Rintik hujan menyapu jalanan. Keriuhannya mengisi kalut yang menghantuiku. Ah, aku takut sepatu ini menjadi basah. Suara ringtone mengganggu konsentrasiku. Duta, nama yang tertera di kolom pemanggil. Kuraih cepat-cepat demi mengusir berisik.

“Ya?”

“Gendis, kamu dimana?”

“Aku masih di jalan.”

“Oh ya udah. Hati-hati ya.”

“Iya, sebentar lagi sampai kok.”

“Kamu pakai sepatu itu kan?”

“Tentu saja aku pakai.”

“Baiklah, aku menunggumu, Cantik.”

Aku tidak salah dengar kan? Baru saja dia memanggilku Cantik. Belum sampai setengah sudut bibirku terangkat karena bahagia, sebuah bunyi yang amat tajam tiba-tiba mengganggu telinga. Ketika aku menoleh, beberapa meter di depan, sebuah truk bergerak liar tanpa kendali, mendekat dengan cepat.

Lalu gelap.

Suara-suara. Hiruk pikuk. Sirene yang mendekat. Orang-orang yang panik. Pandanganku, kabur.

Duta, aku harus bertemu dia.

Aku berusaha menggapai-gapai dengan sisa tenagaku. Namun kurasakan tubuhku diseret lengan-lengan yang kuat, aku tak mampu melawan. Kurasakan tubuhku dibaringkan dan belum sempat aku berkata apa-apa, sesuatu menutupi mulutku. Aliran udara mengalir deras.

Aku terbuai, dijejali kegelapan.

***

Aku mencium aroma parfum yang sangat kukenal di sampingku, aku terkesiap. Kulihat Duta berdiri di sampingku, memperhatikanku.

“Kapan kamu datang? Maaf aku tidak tahu.”

“Tidak apa-apa, Cantik. Maaf aku mengagetkanmu. Kamu lagi apa?”

“Membersihkan sepatu ini,” jawabku tersenyum. Dia mencium keningku lembut.

“Sudah ya bersih-bersihnya. Kamu jangan terlalu capek dong,” katanya sambil menaruh sepatu yang kupegang kembali ke tempatnya.

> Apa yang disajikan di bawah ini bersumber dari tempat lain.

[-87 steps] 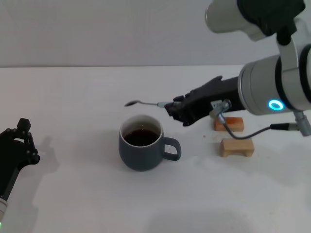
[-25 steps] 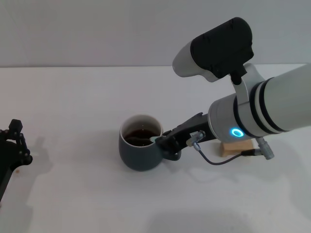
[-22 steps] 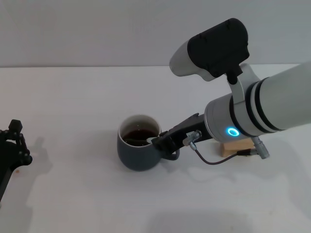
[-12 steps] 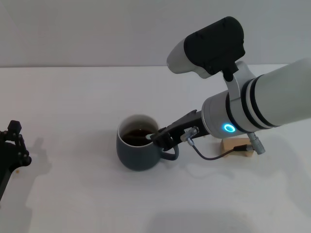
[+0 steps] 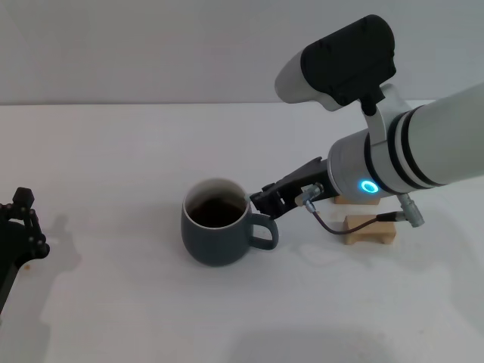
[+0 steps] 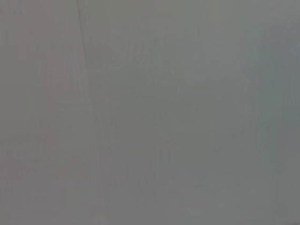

“Maaf, kamu tak pernah bisa melihatku memakai sepatu itu.”

“Buat aku, yang penting bukan melihat kamu memakai sepatu itu, tapi bisa melihat kamu tersenyum setiap hari, istriku.” Dia tersenyum dan mendorong kursi rodaku ke taman belakang. Kami akan menikmati senja hari ini sambil bercerita tentang apa saja.